Análisis
El último resquicio para la esperanza
Más allá de rimbombantes anuncios de programas novedosos, de reformas continuas y de discursos floreados, quizás sea el aula, ese bello espacio compartido por maestros y estudiantes, el último resquicio de esperanza para un futuro mejor.
Las aulas vuelven a poblarse de espíritus infantiles y juveniles para que la escuela reanude su trascendente misión de moldearlos y forjar seres humanos buenos y ciudadanos responsables, imbuidos de los conocimientos y los valores que deben guiar su vida en una realidad vertiginosa y, por momentos, caótica.
El comienzo de un nuevo ciclo lectivo es una oportunidad, casi un imperativo, para reflexionar sobre el papel central que desempeña la educación en la sociedad. Lo ha tenido en todos los tiempos. Pero en el presente su función cobra una relevancia enorme frente al barullo anárquico de las redes sociales, sus burbujas de filtro, las cámaras de eco, los sesgos y la sobreabundancia de información que polarizan, generan intolerancia y agigantan sensaciones pesimistas.

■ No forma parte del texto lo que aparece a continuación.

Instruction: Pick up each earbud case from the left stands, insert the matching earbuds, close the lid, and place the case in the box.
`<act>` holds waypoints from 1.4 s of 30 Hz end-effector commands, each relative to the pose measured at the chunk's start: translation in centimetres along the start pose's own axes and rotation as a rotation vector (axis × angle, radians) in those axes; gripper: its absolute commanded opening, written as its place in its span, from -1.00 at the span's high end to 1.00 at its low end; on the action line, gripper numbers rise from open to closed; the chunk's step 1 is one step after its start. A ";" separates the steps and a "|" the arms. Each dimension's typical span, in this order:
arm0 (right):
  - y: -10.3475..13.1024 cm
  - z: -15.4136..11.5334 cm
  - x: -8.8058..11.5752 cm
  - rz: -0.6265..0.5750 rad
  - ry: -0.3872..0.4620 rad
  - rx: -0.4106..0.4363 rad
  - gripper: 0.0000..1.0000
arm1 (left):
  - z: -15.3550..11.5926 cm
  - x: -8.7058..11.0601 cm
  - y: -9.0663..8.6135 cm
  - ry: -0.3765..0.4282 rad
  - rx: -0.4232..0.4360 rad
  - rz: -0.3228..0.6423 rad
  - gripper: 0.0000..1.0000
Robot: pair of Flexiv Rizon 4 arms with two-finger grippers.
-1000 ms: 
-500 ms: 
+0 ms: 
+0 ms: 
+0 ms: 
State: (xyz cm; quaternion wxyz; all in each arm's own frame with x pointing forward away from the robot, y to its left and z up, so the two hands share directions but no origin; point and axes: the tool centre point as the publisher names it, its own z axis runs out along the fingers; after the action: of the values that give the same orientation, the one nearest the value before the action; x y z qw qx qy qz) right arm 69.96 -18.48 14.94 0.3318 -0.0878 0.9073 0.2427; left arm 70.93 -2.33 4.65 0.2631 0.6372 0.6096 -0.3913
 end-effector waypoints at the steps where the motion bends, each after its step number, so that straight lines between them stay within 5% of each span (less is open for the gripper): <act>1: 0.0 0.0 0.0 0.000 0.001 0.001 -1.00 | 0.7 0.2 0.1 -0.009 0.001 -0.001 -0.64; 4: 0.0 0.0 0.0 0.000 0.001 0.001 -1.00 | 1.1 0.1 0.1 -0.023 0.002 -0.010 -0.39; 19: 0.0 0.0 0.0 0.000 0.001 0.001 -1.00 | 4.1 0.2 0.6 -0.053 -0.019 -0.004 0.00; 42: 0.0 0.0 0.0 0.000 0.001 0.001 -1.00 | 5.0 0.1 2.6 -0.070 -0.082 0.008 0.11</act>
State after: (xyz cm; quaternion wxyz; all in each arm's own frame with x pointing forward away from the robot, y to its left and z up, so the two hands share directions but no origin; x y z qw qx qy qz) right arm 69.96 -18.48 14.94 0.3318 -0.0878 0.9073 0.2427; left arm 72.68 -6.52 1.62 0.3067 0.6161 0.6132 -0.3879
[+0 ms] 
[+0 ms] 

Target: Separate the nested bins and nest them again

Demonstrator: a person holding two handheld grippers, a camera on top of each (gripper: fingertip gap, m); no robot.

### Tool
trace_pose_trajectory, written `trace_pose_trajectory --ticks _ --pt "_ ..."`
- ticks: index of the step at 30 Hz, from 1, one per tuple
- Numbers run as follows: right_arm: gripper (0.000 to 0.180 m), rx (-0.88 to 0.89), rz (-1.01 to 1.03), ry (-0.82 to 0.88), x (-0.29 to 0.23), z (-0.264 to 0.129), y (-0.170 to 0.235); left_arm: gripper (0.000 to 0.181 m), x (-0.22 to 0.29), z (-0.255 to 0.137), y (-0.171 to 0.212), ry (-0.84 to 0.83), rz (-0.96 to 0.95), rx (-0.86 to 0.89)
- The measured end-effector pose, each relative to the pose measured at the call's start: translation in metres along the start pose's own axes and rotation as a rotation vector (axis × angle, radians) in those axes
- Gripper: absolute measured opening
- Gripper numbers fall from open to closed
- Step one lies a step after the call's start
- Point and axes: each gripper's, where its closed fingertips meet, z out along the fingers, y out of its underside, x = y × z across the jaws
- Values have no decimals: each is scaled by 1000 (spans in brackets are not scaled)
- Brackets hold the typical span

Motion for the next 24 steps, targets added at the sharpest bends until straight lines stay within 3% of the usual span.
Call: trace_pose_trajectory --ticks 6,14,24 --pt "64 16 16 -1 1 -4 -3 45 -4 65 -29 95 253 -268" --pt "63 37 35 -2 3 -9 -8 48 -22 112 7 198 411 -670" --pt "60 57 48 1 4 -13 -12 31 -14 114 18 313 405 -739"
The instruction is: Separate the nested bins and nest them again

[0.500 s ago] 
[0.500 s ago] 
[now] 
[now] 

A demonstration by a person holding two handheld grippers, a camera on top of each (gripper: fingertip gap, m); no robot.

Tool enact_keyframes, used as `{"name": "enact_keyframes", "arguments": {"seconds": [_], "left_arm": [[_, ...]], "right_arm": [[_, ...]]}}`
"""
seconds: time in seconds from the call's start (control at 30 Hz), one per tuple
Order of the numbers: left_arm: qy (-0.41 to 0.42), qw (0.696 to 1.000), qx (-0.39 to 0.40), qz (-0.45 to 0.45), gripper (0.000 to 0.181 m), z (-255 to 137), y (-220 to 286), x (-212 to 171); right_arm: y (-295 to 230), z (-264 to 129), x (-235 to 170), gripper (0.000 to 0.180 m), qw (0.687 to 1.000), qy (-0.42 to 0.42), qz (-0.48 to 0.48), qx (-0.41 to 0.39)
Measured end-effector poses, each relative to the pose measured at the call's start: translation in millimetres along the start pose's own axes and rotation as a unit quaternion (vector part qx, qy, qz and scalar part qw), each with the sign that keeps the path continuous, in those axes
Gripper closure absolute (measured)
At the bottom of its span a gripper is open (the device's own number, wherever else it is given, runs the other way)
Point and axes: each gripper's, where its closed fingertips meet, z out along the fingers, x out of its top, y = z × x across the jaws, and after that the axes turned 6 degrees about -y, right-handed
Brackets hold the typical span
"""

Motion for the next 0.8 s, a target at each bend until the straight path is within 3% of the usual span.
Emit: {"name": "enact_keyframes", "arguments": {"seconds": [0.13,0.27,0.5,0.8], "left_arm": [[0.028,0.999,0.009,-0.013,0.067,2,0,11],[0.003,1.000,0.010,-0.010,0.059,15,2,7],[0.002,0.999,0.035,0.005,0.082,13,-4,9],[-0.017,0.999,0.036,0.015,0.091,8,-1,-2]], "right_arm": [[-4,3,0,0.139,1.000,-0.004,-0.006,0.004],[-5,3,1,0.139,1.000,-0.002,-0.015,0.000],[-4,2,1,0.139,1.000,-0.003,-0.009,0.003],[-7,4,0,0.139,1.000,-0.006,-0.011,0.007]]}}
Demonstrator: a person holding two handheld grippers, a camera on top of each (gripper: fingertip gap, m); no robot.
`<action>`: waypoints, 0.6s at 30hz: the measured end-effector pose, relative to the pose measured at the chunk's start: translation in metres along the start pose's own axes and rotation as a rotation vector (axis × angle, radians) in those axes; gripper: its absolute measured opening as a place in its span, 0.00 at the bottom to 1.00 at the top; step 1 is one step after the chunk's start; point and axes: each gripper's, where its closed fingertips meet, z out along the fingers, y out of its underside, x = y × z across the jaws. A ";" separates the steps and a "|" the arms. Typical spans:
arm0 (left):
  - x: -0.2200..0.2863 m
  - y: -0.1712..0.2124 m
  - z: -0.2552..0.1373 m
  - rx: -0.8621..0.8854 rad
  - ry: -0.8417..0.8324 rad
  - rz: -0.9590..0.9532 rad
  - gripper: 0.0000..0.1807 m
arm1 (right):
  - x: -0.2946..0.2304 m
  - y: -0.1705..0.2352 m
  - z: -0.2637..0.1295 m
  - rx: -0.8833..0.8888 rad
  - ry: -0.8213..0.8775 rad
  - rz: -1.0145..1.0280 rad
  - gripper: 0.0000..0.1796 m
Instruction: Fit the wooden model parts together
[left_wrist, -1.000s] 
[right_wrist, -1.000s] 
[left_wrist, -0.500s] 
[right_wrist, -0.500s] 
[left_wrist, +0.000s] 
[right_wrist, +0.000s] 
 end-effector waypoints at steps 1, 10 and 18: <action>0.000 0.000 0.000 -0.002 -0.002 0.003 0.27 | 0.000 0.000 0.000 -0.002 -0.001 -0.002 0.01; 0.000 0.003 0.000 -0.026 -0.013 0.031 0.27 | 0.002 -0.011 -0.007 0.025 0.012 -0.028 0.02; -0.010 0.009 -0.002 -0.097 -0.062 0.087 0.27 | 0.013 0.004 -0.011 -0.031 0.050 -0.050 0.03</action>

En el pasado, el tañido de la campana llamando a clases fue un símbolo de lo que la escuela significaba para la sociedad. Imbuida de espíritu emprendedor y de pasión por el conocimiento la educación argentina alcanzó, antaño, prestigio mundial. Nuevas maneras de abordar la cuestión promovieron cambios en un sistema que se percibía como verticalista, punitivo y hasta elitista. Visión ideologizada que ni siquiera tuvo en cuenta los aspectos de una realidad histórica que exhibió a la escuela argentina como igualadora de oportunidades y capaz de cimentar la formación intelectual, física y moral de varias generaciones.
El aclamado novelista y miembro de la Real Academia Española, Arturo Pérez Reverte, hace casi una década, describió el panorama con claridad: “Nunca ha habido tanta estupidez circulando, tantas mentiras, tantas falsedades, tantos vídeos virales que son falsos y tanta manipulación. Basta un tuit y la gente lo retuitea como si fuera el Evangelio. En eso soy pesimista. Creo que las redes que podrían salvar el mundo lo van a hacer peor. No estamos educando a los usuarios. Por ejemplo, de nada vale una democracia en la cual se vota, si quien gana es analfabeto, no tiene criterio, y se deja manipular por el primero que le dice algo a la oreja. Entonces, de nada vale el Internet, la parte buena de la Internet, si el que la maneja es analfabeto”. Agregó el escritor español que “el único dique y baluarte frente a la barbarie, la incultura frente a la manipulación, son los maestros. Tiene que ser una profesión, la mejor pagada del mundo, y a la vez más exigente con la selección”.
Resulta difícil refutar la vigencia de estas reflexiones. Es más, fueron una especie de profecía de lo que luego ocurrió. Sin embargo, al tiempo que permiten tomar nota de la acuciante realidad de las escuelas, dejan abierta la posibilidad de que la escuela vuelva a ser ese faro que iluminó la vida de la Argentina. Porque más allá de rimbombantes anuncios de programas novedosos, de teorías pedagógicas confusas, de reformas continuas y de discursos floreados, quizás sea el aula, ese bello espacio compartido por maestros y estudiantes, el último resquicio de esperanza para un futuro mejor.